EXERCISE BRIEF:
Below is a listing. Write out exactly its lines between the one holding "(230, 324) to (397, 232): 0.15" and the one holding "Each of these", inclusive.

------------------------------------------------------------

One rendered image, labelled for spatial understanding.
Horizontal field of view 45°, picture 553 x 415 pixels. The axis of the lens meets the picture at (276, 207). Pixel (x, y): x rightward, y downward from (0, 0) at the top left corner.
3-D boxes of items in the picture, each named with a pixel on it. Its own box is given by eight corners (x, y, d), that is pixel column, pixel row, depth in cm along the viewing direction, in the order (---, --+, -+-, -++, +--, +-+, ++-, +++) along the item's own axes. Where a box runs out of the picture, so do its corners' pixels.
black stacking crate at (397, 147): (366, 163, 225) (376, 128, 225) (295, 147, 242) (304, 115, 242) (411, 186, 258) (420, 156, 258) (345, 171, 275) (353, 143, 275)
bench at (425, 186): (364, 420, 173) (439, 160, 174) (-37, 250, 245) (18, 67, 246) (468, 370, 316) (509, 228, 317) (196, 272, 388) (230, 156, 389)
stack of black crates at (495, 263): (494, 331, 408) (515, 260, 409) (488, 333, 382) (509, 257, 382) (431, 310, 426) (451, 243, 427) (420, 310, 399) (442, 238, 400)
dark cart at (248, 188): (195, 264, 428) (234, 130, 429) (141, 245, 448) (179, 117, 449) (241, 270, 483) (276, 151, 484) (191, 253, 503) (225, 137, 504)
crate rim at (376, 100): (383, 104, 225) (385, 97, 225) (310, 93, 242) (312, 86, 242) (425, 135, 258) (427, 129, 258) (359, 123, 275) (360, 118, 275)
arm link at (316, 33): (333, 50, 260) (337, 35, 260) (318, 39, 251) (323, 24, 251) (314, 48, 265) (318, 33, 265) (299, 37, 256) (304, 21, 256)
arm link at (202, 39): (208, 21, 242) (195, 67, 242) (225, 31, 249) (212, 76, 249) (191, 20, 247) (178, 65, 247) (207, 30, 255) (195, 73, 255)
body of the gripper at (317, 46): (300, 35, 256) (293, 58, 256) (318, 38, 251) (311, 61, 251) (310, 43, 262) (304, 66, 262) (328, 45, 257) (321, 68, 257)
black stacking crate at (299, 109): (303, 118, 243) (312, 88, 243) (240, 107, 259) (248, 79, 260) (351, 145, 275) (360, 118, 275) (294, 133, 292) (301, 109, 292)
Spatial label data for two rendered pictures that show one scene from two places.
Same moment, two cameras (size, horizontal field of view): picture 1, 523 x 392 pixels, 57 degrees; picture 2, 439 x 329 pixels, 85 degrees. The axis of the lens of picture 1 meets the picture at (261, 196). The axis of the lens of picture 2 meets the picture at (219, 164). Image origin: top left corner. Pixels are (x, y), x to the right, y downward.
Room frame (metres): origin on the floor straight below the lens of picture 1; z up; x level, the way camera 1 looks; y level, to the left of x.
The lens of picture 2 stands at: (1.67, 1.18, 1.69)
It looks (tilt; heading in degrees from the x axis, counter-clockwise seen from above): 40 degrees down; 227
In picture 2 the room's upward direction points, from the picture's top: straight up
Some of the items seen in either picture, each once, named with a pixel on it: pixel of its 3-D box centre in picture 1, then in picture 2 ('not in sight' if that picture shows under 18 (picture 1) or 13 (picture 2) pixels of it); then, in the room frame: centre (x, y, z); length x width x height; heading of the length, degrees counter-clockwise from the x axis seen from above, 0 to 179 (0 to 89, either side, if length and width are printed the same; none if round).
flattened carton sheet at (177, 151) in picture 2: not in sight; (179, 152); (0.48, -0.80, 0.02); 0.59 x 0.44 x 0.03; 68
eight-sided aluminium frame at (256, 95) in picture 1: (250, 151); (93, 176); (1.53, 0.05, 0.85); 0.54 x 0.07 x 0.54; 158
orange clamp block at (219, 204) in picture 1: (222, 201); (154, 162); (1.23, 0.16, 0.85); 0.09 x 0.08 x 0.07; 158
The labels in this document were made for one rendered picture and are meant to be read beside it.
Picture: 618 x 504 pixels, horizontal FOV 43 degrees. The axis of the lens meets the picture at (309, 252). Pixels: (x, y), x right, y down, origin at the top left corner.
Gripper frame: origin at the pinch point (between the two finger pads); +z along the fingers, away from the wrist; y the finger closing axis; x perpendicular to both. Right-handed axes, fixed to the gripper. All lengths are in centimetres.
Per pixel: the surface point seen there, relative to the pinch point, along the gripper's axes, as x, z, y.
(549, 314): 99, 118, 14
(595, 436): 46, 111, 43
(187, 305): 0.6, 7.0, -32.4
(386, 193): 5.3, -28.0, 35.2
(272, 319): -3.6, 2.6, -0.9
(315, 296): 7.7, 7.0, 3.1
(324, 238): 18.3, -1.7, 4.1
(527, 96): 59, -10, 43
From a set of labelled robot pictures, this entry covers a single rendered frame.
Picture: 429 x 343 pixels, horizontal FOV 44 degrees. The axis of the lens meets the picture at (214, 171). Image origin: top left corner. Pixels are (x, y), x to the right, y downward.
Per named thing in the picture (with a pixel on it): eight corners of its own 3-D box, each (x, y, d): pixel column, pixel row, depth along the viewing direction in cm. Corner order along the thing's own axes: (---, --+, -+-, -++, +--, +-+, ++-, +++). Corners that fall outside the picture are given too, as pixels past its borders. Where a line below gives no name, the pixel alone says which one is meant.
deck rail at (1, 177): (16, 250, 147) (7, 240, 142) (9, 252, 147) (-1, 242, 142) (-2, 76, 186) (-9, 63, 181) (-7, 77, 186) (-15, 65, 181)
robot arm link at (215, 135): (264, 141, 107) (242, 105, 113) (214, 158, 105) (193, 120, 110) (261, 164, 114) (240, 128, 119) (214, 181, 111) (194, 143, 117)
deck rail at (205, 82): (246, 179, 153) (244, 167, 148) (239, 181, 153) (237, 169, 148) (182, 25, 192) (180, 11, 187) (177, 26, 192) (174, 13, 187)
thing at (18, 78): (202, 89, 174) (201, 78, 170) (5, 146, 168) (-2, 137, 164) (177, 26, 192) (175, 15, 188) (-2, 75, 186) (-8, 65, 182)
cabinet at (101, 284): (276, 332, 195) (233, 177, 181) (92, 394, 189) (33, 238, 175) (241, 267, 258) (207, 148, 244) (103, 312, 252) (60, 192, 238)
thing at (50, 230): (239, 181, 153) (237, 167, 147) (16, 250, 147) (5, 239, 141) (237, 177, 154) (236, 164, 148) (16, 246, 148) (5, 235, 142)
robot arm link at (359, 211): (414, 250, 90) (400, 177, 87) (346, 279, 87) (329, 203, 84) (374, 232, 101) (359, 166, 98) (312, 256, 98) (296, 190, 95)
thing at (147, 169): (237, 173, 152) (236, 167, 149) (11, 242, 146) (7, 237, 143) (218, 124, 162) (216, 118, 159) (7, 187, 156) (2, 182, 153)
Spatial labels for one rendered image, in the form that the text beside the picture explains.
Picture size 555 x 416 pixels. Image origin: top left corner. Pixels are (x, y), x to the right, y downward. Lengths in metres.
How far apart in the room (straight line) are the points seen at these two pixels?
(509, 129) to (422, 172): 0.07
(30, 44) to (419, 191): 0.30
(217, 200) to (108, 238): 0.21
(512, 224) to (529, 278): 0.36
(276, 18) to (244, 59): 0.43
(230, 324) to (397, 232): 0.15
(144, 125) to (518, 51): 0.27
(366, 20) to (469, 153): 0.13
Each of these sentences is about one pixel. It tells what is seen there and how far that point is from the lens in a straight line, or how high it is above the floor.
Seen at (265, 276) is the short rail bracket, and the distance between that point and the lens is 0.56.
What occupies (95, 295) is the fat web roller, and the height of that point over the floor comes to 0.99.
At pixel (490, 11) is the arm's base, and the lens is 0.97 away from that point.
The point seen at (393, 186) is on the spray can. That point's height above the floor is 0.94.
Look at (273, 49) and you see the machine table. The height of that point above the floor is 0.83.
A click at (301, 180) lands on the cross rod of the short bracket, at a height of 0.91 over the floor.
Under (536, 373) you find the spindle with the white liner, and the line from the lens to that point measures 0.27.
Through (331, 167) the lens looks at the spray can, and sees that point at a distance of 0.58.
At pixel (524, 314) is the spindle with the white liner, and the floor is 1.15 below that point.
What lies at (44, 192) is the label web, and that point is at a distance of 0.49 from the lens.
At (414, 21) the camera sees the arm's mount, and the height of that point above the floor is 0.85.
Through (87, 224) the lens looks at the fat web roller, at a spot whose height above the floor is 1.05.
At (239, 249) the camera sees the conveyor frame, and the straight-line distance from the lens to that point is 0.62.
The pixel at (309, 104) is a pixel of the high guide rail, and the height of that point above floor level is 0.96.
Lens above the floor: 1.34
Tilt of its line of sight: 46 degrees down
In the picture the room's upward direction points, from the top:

------------------------------------------------------------

YOUR RESPONSE:
(230, 324) to (397, 232): 0.15
(144, 125) to (518, 51): 0.27
(366, 20) to (469, 153): 0.13
Each of these sentences is about one pixel. It tells what is seen there and how far that point is from the lens in a straight line, or how high it is above the floor.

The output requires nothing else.